With all due respect to Marie Kondo, it takes more than decluttering our house to live a simple, unencumbered life: it takes a renovation of not just our home, but our heart. Keeping what brings us joy, and then giving thanks for the rest before tossing it out sounds great. But there’s something deeper going on here, I’m sure about that.
I know what it’s like to have too much. Upon moving out of a van back into a home, I was assaulted with boxes and boxes of stuff that had been stored away out of sight. Confronted with the process of sorting through over 200 packing boxes of possessions, I felt physically sick. Can’t I just shove it all back somewhere and forget about the lot? No, this is going to hurt real bad but it has to be done. Slowly, methodically and with two thoughts at the forefront of my mind: Is it necessary? Will this item simplify my life? I began the mammoth sorting and tossing process. In most cases, the item could go. If I’ve lived in a caravan for the past 7 months without it, why do I suddenly need it now?
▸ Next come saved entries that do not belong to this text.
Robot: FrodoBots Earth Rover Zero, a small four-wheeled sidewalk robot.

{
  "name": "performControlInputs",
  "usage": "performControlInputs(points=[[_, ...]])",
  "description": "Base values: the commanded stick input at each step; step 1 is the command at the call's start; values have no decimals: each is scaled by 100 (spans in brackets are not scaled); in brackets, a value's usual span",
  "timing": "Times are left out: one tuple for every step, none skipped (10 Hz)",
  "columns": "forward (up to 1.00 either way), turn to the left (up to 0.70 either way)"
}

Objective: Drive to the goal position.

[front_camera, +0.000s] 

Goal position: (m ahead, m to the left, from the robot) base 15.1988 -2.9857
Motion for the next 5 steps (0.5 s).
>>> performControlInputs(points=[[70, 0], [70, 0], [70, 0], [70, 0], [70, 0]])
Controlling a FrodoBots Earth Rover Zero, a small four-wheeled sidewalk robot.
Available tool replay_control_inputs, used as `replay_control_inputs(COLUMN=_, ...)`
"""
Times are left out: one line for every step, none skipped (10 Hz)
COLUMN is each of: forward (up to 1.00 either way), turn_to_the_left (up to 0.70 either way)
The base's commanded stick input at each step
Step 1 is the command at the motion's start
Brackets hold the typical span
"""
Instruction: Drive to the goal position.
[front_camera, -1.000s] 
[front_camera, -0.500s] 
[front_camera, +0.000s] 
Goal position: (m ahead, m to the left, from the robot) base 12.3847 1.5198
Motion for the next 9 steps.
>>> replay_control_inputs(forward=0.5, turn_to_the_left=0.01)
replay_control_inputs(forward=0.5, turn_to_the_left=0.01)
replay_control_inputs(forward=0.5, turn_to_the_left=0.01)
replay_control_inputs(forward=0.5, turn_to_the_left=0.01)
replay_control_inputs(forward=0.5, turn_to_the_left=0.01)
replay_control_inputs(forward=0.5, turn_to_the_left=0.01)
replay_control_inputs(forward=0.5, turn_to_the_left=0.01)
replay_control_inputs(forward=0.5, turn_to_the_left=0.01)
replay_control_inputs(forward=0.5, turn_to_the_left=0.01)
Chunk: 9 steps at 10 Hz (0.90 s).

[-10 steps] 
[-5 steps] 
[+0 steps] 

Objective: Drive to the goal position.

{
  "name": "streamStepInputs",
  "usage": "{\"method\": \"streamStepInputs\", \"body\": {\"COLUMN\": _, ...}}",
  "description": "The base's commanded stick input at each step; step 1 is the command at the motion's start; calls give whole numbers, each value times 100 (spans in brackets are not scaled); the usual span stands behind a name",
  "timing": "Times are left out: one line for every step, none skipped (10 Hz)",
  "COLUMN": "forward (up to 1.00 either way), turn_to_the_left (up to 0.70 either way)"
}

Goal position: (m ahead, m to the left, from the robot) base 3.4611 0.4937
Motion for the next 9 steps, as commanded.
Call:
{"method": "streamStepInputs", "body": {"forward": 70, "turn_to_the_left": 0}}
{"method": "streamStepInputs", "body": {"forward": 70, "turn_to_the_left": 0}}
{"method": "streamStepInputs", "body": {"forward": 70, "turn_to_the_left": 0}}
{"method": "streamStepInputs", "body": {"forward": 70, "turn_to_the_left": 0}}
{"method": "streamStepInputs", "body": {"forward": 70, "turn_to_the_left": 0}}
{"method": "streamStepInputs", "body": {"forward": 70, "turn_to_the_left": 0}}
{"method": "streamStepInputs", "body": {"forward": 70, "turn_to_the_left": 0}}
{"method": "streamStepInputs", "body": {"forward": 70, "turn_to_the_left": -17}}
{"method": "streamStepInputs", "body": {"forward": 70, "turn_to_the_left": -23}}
However, the real issue at play here with the stuff I’m tossing is, why did I gather it in the first place? Marie never talks about that. Simplifying our life has to begin within. Our thoughts and beliefs are the engine room of our actions. If I believe I need it, I’ll buy it. If I think it will make life easier, make me look better, clever, or stronger, the money is out of my wallet and into someone else’s before I know it. There is a dependence-thing happening here. I am depending upon this item to make me or more lifestyle more than it already is. Isn’t that a right belief? Wrong.
Stuff will never do that for us. That’s why we get bored with it, forget about it and eventually stash it away in a cupboard for the moths and roaches to devour. We need far more than things to satisfy our deep longing for significance. We need something far simpler than that and yet far greater too.
Inner decluttering is about depending on Someone else, the Divine Himself, to meet our needs. I can only live simply when I decide to release my insatiable desire for stuff and depend upon God to show me what is and isn’t necessary. And He has been showing me that a lot of what I’ve got in those 200 packing boxes is not necessary at all. Owning it is about a false belief that it will satisfy. But it never does – only knowing God does that.
When we clean out our heart first, that is, our belief that a purchase makes me matter, then external declutter begins and remains. Life becomes a whole lot more simpler and we enjoy just what we have rather than craving more. Our identity is not in what we own, but Who we know. Marie, the external decluttering extraordinaire, won’t tell you that, yet that’s what we really need to know.